CONICET | Buscador de Institutos y Recursos Humanos

Book- VIRAL GENOME Chapter: "GENE DELIVERY SYSTEMS". Pereyra Andrea MD. and Herenu Claudia PhD. Institute for Biochemical Research-Histology B-Pathology B, Faculty of Medicine, National University of La Plata, La Plata, Argentina. Send correspondence to: Claudia Herenu INIBIOLP. Faculty of Medicine, UNLP CC 455 1900 La Plata Argentina tel: (54-221) 425-6735 fax: (54-221) 425-8988 The present chapter will be focused on different gene delivery systems for Gene therapy approaches with the purpose of the insertion of genetic materials into an individual?s cells and/or tissues to treat diseases. By correcting genetic defects causing diseases via genome manipulation, gene therapy can truly revolutionize medical intervention for treating monogenetic inherited diseases, acquired diseases or polygenetic conditions.
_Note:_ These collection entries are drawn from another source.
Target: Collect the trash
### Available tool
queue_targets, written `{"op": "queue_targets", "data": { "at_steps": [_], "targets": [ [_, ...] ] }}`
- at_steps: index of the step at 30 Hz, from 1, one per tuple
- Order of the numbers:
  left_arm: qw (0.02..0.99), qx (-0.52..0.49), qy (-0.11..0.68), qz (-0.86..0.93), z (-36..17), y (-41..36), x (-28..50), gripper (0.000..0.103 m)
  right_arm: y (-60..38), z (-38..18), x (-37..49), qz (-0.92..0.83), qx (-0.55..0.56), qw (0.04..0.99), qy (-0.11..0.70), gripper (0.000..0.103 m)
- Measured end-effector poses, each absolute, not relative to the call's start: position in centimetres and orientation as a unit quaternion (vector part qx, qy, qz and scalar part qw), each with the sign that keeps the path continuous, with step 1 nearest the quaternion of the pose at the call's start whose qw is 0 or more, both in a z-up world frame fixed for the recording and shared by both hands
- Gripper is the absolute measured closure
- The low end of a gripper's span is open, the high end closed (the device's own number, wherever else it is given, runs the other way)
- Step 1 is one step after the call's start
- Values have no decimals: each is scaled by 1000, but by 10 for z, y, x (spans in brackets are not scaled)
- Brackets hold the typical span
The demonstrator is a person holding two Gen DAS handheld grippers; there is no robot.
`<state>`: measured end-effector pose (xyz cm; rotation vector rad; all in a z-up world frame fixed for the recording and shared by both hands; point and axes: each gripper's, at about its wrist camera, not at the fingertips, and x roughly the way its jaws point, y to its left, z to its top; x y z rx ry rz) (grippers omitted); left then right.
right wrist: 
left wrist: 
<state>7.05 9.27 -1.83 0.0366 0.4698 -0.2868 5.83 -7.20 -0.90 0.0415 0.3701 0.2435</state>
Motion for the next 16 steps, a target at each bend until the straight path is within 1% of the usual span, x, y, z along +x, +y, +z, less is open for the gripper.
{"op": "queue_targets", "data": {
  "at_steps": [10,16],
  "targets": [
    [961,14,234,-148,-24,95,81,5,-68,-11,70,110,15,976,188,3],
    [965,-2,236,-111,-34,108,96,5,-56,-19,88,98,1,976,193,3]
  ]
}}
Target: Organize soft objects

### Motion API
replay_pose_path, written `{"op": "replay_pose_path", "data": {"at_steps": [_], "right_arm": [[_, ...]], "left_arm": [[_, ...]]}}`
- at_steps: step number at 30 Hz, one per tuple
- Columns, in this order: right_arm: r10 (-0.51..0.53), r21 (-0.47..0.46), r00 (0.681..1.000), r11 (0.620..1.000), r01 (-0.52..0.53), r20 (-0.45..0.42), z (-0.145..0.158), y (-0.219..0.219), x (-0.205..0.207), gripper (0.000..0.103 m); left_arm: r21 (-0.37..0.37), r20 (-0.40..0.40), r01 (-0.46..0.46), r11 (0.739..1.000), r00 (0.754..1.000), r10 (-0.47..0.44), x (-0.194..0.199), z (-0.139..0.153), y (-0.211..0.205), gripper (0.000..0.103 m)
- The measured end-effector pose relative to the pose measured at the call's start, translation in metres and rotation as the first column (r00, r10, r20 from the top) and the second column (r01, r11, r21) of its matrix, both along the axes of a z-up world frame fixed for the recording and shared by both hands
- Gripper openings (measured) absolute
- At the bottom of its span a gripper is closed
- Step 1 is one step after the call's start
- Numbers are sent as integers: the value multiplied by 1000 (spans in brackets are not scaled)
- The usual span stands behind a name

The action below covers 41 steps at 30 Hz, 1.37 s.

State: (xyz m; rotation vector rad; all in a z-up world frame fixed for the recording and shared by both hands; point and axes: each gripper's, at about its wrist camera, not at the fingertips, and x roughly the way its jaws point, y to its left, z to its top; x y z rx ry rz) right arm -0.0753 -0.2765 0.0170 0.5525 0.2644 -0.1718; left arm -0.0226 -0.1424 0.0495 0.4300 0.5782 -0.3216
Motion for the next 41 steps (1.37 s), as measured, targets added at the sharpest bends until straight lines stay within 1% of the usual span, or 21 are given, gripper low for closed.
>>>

The foreign genetic material can be administered in vivo, ex vivo or in vitro depending on the nature of a disease. A successful gene therapy system must perform several functions. In all cases, the therapeutic gene must first be delivered across the cell membrane, which is a significant barrier. Once delivered inside the cells, the therapeutic gene may exist episomally or be integrated into the host chromosome depending on the nature of the gene transfer vector. Moreover, as gene delivery system, is an important issue the replication and segregation of the therapeutic gene during cell division to maintain long-lasting therapeutic gene expression. These specifications will be discussed for each gene delivery system along the chapter. Current viral vector systems will be detailed in this chapter: adenovirus, retrovirus, adeno-associate and herpes virus. Non-viral vector systems will be included, such as naked DNA, plasmids, DNA transposons and the novel technology of magnetic nano-particles which have been actively developed as additional tools for crossing the cell membrane or a combination of these for gene delivery.